• What is required
Only the opening lines of the listing, through the one with "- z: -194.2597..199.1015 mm", are to be retyped, each exactly as it stands.

• Records supplied
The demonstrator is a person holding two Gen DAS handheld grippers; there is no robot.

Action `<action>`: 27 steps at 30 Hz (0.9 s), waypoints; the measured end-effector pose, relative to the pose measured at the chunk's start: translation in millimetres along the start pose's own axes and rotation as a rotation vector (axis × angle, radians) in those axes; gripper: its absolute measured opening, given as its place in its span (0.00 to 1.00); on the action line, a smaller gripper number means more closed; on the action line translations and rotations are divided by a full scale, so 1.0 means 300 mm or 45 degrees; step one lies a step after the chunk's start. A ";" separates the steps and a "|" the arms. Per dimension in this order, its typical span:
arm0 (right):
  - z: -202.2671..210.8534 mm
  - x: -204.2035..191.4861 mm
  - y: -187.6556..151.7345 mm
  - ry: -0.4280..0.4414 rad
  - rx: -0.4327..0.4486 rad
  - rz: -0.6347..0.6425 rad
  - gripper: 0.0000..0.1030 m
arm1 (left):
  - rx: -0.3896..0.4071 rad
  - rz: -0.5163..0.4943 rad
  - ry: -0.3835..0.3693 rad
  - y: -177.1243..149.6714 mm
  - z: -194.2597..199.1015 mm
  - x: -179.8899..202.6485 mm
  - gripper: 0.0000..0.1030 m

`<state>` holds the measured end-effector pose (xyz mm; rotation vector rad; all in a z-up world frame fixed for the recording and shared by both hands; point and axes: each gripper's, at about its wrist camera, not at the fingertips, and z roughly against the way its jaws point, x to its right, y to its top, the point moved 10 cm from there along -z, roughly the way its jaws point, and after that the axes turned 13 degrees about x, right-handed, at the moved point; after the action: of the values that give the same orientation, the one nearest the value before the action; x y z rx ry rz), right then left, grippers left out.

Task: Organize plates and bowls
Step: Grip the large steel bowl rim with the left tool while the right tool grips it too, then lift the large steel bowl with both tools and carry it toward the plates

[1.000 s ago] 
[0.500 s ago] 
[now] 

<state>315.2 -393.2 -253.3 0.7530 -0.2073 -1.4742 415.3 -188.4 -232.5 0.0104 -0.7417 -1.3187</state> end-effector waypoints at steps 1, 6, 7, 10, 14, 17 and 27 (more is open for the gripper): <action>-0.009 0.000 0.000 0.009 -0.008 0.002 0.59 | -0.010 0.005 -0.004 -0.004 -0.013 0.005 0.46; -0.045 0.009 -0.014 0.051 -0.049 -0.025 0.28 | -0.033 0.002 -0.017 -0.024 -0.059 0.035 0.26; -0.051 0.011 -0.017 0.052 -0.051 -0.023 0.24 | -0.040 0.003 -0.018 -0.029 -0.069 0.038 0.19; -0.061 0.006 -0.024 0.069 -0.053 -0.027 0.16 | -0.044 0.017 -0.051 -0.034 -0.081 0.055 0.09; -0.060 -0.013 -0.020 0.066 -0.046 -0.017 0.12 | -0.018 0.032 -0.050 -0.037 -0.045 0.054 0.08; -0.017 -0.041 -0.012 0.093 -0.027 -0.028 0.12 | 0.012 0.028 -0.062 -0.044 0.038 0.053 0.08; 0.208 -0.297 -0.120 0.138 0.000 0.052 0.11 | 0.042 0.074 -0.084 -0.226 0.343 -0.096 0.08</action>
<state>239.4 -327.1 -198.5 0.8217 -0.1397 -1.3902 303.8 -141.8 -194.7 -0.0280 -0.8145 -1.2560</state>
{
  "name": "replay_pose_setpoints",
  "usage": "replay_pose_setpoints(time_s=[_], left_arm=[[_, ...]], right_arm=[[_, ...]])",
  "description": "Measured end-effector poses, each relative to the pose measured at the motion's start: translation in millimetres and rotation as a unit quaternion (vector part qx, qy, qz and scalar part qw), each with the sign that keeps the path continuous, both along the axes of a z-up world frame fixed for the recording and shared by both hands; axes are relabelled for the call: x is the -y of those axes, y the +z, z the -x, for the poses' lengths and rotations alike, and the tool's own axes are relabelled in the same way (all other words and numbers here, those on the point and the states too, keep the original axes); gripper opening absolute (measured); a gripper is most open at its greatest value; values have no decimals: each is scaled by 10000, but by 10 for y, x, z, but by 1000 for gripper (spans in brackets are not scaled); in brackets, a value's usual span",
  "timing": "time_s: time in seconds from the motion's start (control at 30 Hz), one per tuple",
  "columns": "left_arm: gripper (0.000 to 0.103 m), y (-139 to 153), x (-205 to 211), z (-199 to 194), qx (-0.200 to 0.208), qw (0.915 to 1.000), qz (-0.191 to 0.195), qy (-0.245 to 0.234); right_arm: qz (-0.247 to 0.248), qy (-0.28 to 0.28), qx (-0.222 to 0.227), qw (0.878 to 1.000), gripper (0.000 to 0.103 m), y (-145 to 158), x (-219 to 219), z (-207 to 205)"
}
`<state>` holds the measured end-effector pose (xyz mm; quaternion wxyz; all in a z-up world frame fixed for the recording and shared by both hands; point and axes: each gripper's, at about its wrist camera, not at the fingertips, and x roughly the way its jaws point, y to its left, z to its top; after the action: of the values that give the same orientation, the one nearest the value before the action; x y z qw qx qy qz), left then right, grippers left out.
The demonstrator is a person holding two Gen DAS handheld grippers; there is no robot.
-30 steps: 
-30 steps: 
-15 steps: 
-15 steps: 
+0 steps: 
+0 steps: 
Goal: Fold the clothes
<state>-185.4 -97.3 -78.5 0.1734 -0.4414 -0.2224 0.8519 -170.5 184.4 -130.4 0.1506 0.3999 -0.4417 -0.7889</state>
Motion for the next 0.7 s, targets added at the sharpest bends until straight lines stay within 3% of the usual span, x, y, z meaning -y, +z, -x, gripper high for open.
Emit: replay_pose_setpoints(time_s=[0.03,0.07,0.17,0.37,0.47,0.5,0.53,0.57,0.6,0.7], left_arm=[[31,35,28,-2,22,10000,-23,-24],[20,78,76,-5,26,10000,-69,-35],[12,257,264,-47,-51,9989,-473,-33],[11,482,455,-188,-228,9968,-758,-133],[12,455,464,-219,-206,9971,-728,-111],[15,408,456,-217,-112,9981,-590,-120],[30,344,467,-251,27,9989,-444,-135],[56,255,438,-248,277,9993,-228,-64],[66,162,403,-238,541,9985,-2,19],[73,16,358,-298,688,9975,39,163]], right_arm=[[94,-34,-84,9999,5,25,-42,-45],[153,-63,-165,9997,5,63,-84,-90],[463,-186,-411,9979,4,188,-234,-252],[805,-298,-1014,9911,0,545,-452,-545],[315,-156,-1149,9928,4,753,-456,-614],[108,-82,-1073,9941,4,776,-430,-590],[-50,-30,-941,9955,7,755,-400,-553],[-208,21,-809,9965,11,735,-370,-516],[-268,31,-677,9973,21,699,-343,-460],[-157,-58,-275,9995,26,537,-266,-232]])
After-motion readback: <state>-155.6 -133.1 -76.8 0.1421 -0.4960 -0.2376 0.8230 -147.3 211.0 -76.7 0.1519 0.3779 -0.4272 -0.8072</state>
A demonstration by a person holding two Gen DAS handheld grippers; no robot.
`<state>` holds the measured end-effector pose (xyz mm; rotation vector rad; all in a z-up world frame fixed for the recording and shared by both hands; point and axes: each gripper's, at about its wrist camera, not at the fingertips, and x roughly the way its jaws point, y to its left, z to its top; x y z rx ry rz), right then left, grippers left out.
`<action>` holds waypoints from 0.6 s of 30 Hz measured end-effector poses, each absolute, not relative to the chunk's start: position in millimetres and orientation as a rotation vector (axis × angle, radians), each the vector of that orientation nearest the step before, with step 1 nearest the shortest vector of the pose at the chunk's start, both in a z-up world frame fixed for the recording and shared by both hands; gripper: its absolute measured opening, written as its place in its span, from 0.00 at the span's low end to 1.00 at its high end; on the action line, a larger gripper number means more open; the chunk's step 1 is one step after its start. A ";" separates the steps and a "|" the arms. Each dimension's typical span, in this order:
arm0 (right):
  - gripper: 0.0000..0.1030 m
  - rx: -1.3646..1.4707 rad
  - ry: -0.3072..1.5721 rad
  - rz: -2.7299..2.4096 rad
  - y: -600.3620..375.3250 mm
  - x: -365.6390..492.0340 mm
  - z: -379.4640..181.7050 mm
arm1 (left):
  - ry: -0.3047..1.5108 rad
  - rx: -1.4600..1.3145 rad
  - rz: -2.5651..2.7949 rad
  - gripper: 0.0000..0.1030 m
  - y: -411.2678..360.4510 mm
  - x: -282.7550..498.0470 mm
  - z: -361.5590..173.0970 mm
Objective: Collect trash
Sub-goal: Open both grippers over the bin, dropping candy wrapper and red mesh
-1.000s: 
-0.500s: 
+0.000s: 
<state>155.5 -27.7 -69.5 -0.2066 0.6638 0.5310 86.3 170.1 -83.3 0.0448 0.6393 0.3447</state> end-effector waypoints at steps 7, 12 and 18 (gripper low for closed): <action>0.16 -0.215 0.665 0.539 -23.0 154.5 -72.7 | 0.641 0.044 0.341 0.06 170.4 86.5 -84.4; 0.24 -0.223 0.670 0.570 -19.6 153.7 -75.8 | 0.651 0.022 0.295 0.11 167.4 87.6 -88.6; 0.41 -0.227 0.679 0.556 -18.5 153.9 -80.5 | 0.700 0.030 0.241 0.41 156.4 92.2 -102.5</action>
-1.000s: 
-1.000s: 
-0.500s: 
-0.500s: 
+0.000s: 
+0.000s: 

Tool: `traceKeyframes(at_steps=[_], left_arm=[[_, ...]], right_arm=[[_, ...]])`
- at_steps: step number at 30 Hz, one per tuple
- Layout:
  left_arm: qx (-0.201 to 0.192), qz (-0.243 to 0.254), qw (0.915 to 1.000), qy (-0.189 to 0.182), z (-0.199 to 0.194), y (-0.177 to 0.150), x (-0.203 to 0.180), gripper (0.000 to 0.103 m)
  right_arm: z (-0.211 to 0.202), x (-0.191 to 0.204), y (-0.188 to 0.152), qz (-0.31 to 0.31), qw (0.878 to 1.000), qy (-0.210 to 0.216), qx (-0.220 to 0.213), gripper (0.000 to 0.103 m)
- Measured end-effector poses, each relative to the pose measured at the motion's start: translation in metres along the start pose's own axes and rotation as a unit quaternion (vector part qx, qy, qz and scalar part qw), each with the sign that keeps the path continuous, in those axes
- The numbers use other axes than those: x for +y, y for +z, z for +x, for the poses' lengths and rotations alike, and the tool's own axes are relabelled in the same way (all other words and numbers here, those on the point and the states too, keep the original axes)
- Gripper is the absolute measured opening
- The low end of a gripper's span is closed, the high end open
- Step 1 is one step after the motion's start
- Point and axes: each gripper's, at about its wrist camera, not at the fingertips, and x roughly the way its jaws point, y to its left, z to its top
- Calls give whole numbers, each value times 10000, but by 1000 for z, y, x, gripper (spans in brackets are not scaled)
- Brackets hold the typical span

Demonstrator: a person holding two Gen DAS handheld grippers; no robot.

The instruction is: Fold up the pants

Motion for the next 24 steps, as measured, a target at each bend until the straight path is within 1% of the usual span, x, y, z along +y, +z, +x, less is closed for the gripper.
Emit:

• Exercise output
The demonstrator is a person holding two Gen DAS handheld grippers; there is no robot.

Action `<action>`: 27 steps at 30 Hz (0.9 s), waypoints; the measured end-effector pose, relative to the pose measured at the chunk's start: translation in millimetres along the start pose's own axes and rotation as a rotation vector (axis × angle, radians) in those axes; gripper: its absolute measured opening, given as its place in its span (0.00 to 1.00); on the action line, a smaller gripper number means more closed; on the action line translations and rotations are divided by a full scale, so 1.0 means 300 mm or 45 degrees; step one lies a step after the chunk's start. A ";" separates the steps and a "|" the arms. Per dimension in this order, its typical span:
arm0 (right):
  - z: -202.2671..210.8534 mm
  - x: -204.2035..191.4861 mm
  - y: -187.6556..151.7345 mm
  - ry: -0.4280..0.4414 rad
  - rx: -0.4327..0.4486 rad
  - rz: -0.6347..0.6425 rad
  - gripper: 0.0000..0.1030 m
arm1 (left):
  - rx: -0.3896..0.4071 rad
  - rz: -0.5163..0.4943 rad
  - ry: -0.3835..0.3693 rad
  - y: -177.1243..149.6714 mm
  - z: -194.2597..199.1015 mm

This exercise has been fully answered.